= ZND detonation model =

One-dimensional model of explosive detonation

The ZND detonation model is a one-dimensional model for the process of detonation of an explosive. It was proposed during World War II independently by Yakov Zeldovich, John von Neumann, and Werner Döring, hence the name.

This model admits finite-rate chemical reactions and thus the process of detonation consists of the following stages. First, an infinitesimally thin shock wave compresses the explosive to a high pressure called the von Neumann spike. At the von Neumann spike point the explosive still remains unreacted. The spike marks the onset of the zone of exothermic chemical reaction, which finishes at the Chapman–Jouguet condition.
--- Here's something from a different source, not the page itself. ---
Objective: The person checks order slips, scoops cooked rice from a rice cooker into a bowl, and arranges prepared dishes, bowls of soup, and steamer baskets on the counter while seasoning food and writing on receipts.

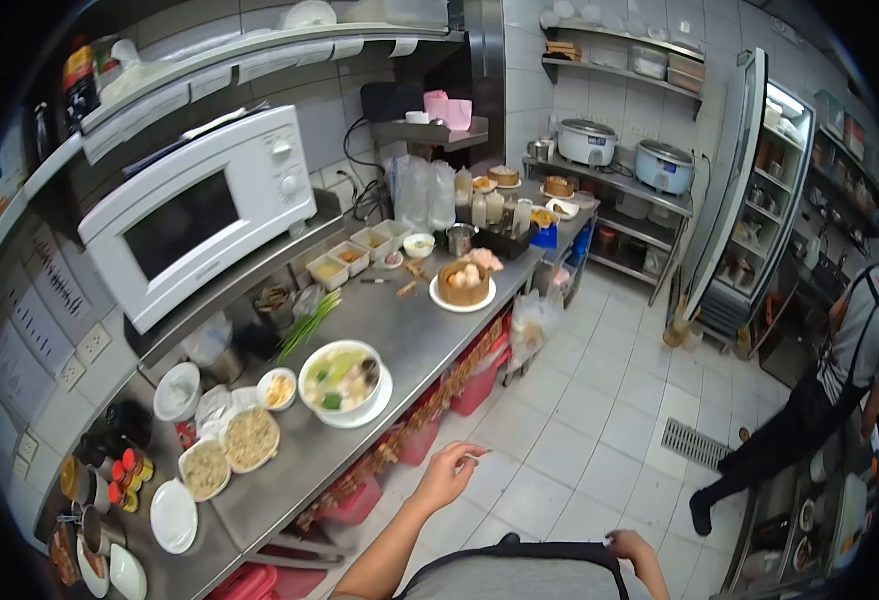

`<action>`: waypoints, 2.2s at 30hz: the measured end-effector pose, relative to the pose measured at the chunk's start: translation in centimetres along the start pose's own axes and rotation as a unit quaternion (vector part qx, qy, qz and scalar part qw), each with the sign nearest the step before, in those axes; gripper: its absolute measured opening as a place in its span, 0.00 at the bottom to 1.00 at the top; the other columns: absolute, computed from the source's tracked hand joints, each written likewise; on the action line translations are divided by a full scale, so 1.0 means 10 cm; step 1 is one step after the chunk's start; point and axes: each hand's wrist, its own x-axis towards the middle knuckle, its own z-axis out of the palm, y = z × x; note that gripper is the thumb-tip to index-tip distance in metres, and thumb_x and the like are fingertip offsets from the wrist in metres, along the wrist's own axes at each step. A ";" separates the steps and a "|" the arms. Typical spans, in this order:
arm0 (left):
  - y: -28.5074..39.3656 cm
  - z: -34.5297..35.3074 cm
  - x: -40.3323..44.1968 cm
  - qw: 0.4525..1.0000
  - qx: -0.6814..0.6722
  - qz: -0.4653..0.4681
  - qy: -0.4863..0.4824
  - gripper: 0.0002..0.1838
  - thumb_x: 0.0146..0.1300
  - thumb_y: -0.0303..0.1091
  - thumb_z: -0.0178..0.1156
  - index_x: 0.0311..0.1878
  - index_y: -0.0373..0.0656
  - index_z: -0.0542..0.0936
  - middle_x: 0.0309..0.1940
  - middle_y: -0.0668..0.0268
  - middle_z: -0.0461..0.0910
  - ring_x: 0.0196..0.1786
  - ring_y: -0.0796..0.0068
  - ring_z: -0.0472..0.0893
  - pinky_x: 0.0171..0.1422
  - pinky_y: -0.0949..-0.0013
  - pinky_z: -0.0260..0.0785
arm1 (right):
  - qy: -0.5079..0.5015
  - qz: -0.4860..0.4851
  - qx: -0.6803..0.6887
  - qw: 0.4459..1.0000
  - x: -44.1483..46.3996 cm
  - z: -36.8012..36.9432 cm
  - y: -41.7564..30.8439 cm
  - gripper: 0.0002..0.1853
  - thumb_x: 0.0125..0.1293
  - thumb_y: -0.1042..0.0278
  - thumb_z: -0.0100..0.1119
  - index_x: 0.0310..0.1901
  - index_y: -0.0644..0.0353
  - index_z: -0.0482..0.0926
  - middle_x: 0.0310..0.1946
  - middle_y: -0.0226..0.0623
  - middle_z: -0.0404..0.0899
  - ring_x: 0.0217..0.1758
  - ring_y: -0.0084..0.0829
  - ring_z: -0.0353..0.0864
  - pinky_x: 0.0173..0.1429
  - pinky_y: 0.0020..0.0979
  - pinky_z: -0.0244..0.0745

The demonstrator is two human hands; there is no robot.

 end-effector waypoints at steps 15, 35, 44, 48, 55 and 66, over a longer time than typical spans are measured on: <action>-1.77 -0.22 2.43 0.953 -0.034 -0.230 0.196 0.23 0.55 0.20 0.54 0.56 0.35 0.66 0.45 0.60 0.73 0.35 0.76 0.79 0.40 0.76 0.71 | 0.148 -0.457 0.008 0.877 3.67 -3.95 -3.08 0.15 0.50 0.70 0.56 0.41 0.62 0.79 0.35 0.50 0.79 0.38 0.46 0.79 0.45 0.39 0.74; -2.51 0.05 3.82 0.815 -0.165 -0.350 0.431 0.26 0.58 0.25 0.56 0.60 0.33 0.61 0.27 0.56 0.80 0.25 0.69 0.82 0.25 0.70 0.77 | 0.315 -0.323 0.104 0.887 6.54 -5.50 -4.78 0.37 0.43 0.63 0.70 0.54 0.57 0.60 0.51 0.54 0.70 0.53 0.51 0.71 0.52 0.45 0.69; -2.32 0.00 3.33 0.783 -0.069 -0.333 0.520 0.26 0.57 0.24 0.58 0.59 0.33 0.64 0.30 0.58 0.79 0.30 0.69 0.81 0.33 0.69 0.77 | 0.361 -0.463 0.219 0.779 6.61 -5.61 -4.84 0.29 0.43 0.64 0.69 0.48 0.61 0.69 0.40 0.50 0.75 0.46 0.50 0.73 0.50 0.43 0.68; -2.20 -0.07 3.07 0.860 0.102 -0.248 0.435 0.41 0.49 0.34 0.66 0.64 0.35 0.56 0.55 0.48 0.64 0.61 0.56 0.63 0.65 0.63 0.56 | 0.418 -0.599 0.282 0.622 6.13 -5.80 -4.85 0.30 0.42 0.67 0.66 0.50 0.64 0.68 0.41 0.48 0.70 0.48 0.48 0.69 0.53 0.39 0.65; -1.93 -0.12 3.36 0.885 0.187 -0.195 0.379 0.64 0.35 0.41 0.75 0.69 0.36 0.40 0.68 0.48 0.44 0.71 0.54 0.47 0.73 0.62 0.44 | 0.151 -0.732 -0.039 0.663 5.11 -5.23 -4.89 0.31 0.41 0.64 0.64 0.52 0.57 0.72 0.41 0.42 0.76 0.45 0.44 0.76 0.49 0.39 0.71; -1.99 -0.11 3.34 0.872 0.197 -0.149 0.424 0.60 0.34 0.39 0.76 0.68 0.40 0.47 0.67 0.52 0.51 0.69 0.55 0.55 0.70 0.61 0.52 | 0.192 -0.707 -0.353 0.581 4.67 -4.75 -4.74 0.28 0.41 0.64 0.64 0.50 0.39 0.74 0.32 0.25 0.76 0.39 0.30 0.76 0.42 0.38 0.65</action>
After that, the detonation products expand backward.

In the reference frame in which the shock is stationary, the flow following the shock is subsonic. Because of this, energy release behind the shock is able to be transported acoustically to the shock for its support. For a self-propagating detonation, the shock relaxes to a speed given by the Chapman–Jouguet condition, which induces the material at the end of the reaction zone to have a locally sonic speed in the reference frame in which the shock is stationary. In effect, all of the chemical energy is harnessed to propagate the shock wave forward.

However, in the 1960s, experiments revealed that gas-phase detonations were most often characterized by unsteady, three-dimensional structures, which can only in an averaged sense be predicted by one-dimensional steady theories. Indeed, such waves are quenched as their structure is destroyed. The Wood–Kirkwood detonation theory can correct for some of these limitations.